Comparing with the SOTA on Vehicle Detection for the DAIR-V2X-I Validation Set
Note: SOTA = state of the art; IoU = intersection over union.
Efficiency Evaluation
Efficiency evaluation is shown in Table 2. To assess the practical efficiency of VPMambaNet in real-world roadside infrastructure, we evaluated inference throughput, per-frame latency, and GPU memory usage on an RTX 4090 GPU with a batch size of 1. VPMambaNet achieved a throughput of 12.38 frames per second (FPS) with an average latency of 80.78 ms per frame and a peak GPU memory consumption of 5.7 GB. Although slower than lightweight approaches such as PointPillars (32.05 FPS), our method significantly outperformed it by 19.56% AP. Compared with the recent SSM-based detector PillarMamba (71.04% AP, 14.27 FPS), VPMambaNet delivered 2.52% higher accuracy with comparable latency. Notably, it also outperformed high-accuracy but computationally heavy models such as PV-RCNN (71.39% AP) while using less than one-third of the GPU memory (5.7 GB versus 17.2 GB). These results confirm that our method indeed achieves a favorable accuracy–efficiency trade-off, making it well suited for practical roadside deployment scenarios.

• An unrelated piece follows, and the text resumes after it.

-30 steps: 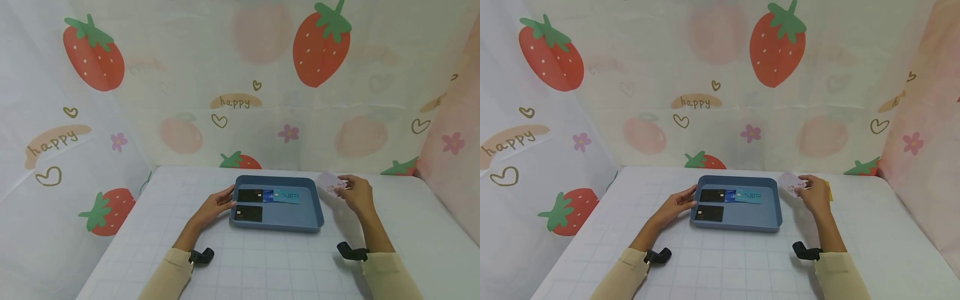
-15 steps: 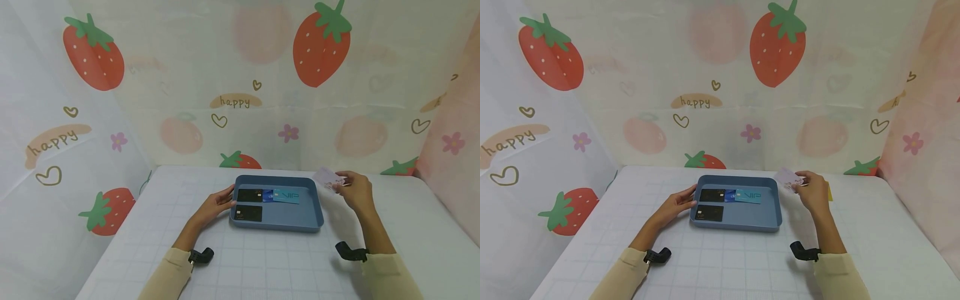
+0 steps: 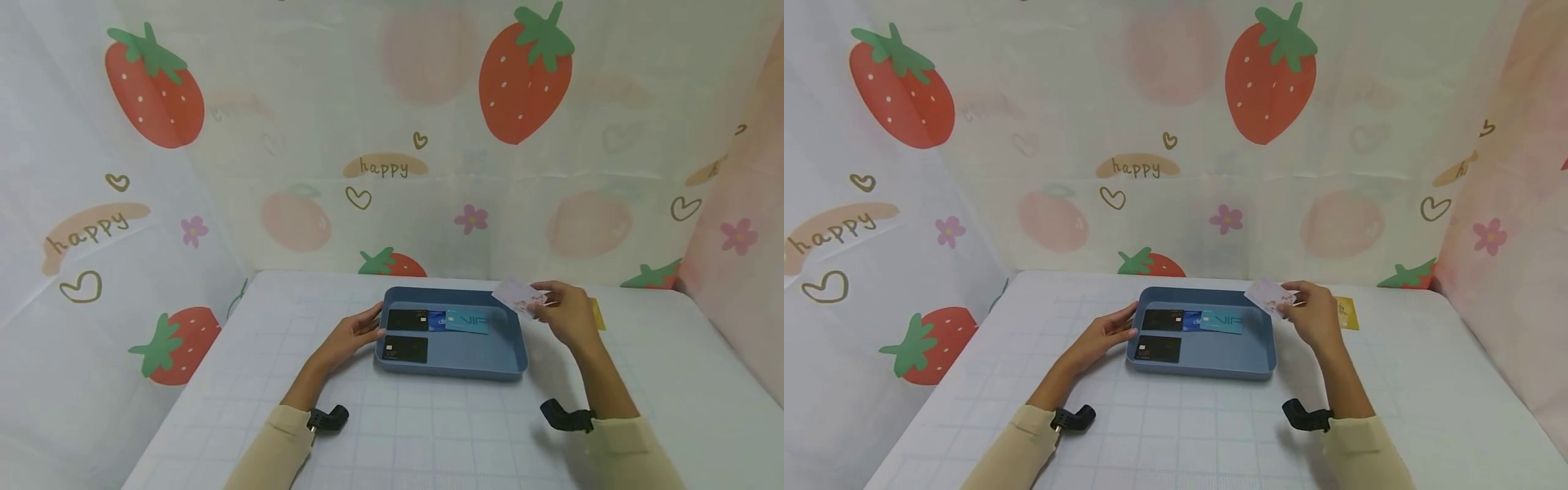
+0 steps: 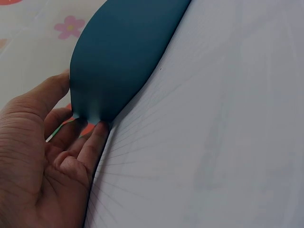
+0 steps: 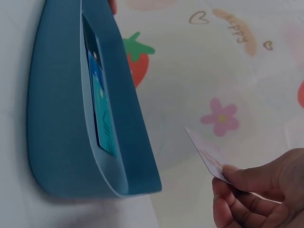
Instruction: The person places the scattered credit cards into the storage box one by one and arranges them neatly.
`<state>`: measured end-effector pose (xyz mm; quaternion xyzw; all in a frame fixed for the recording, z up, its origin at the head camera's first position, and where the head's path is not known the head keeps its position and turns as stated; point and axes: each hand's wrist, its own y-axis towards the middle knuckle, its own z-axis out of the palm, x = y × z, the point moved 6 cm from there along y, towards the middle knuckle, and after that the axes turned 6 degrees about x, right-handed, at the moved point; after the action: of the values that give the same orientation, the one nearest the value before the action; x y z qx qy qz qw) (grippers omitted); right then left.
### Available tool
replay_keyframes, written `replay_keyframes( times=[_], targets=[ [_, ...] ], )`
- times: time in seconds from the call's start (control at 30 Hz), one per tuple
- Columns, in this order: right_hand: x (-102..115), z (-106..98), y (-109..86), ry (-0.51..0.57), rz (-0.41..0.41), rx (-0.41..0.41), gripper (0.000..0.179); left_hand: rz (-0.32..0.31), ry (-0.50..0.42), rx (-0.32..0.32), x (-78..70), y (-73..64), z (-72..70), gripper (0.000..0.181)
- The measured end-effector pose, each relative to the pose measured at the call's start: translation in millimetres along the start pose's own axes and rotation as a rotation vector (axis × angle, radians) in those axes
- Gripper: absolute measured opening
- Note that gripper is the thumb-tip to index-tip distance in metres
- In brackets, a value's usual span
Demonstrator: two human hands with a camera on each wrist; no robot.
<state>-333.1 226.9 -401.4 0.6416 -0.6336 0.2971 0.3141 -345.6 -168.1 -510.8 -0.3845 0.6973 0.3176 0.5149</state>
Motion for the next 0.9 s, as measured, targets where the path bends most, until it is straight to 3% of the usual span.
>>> replay_keyframes(
  times=[0.9],
  targets=[
    [23, 24, -6.2, 0.036, -0.075, 0.151, 0.042, -0.001, -0.042, 0.005, 1.1, -1.0, -0.4, 0.068]
  ],
)
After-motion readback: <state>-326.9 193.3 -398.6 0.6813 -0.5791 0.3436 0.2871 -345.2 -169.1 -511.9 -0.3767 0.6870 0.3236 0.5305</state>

Efficiency Comparison on DAIR-V2X-I Validation Set
Note: AP_m = AP from the vehicle in the moderate mode; ↑ = higher is better; ↓ = lower is better; FPS = frames per second.
PillarMamba memory usage not reported in original paper.
Cross-Dataset Generalization Evaluation on the KITTI Dataset
To further assess the generalization capability of VPMambaNet beyond roadside scenarios, we conducted extensive experiments on the KITTI dataset ( 26 ). KITTI is a widely adopted benchmark for onboard 3D detection, featuring dense point clouds and different object distributions compared with roadside datasets. This evaluation aimed to verify whether the proposed modules remained effective under domain shifts. We trained VPMambaNet on the KITTI train split (3,712 samples) for 80 epochs using the same hyperparameters as on DAIR-V2X-I, except for the detection range, which was adjusted to the KITTI standard: [0 m, 70.4 m] along the x-axis, [−40 m, 40 m] along the y-axis, and [−3 m, 1 m] along the z-axis. The voxel and pillar resolution were set as [0.05 m, 0.05 m, 0.1 m]. For models without publicly available KITTI experimental data, including VoxelNeXt, CenterPoint-P, PillarNeXt, and PillarMamba, we reimplemented and retrained them under the same settings. All models were evaluated on the KITTI val set (3,769 samples) with the official 40-point AP metric at IoU = 0.7 for the car category. Table 3 summarizes the performance on KITTI. VPMambaNet achieved 92.28% AP on the easy level, surpassing all compared methods by a noticeable margin. This demonstrates that our model excels in favorable conditions with dense point clouds and minimal occlusion. On the moderate and hard levels, VPMambaNet attained 83.95% and 79.89% AP, respectively. Although it trails the best performer, PillarNeXt (86.03% and 81.18%) on these more challenging subsets, it still outperforms other strong baselines such as CenterPoint-P (79.29%/73.63%) and PillarMamba (80.47%/76.91%). The relative dip in complex scenarios may be attributed to the inherent differences between roadside and onboard domains: KITTI features higher point density and smaller spatial extents, which do not fully leverage the long-range modeling strengths of H3SM designed for sparse roadside scenes. Nevertheless, VPMambaNet maintains competitive overall accuracy. The above cross-dataset results fully validate that VPMambaNet breaks the limitation of being only applicable to roadside scenes, and its core designs have strong universality and scalability, which can be extended to general 3D vehicle detection tasks.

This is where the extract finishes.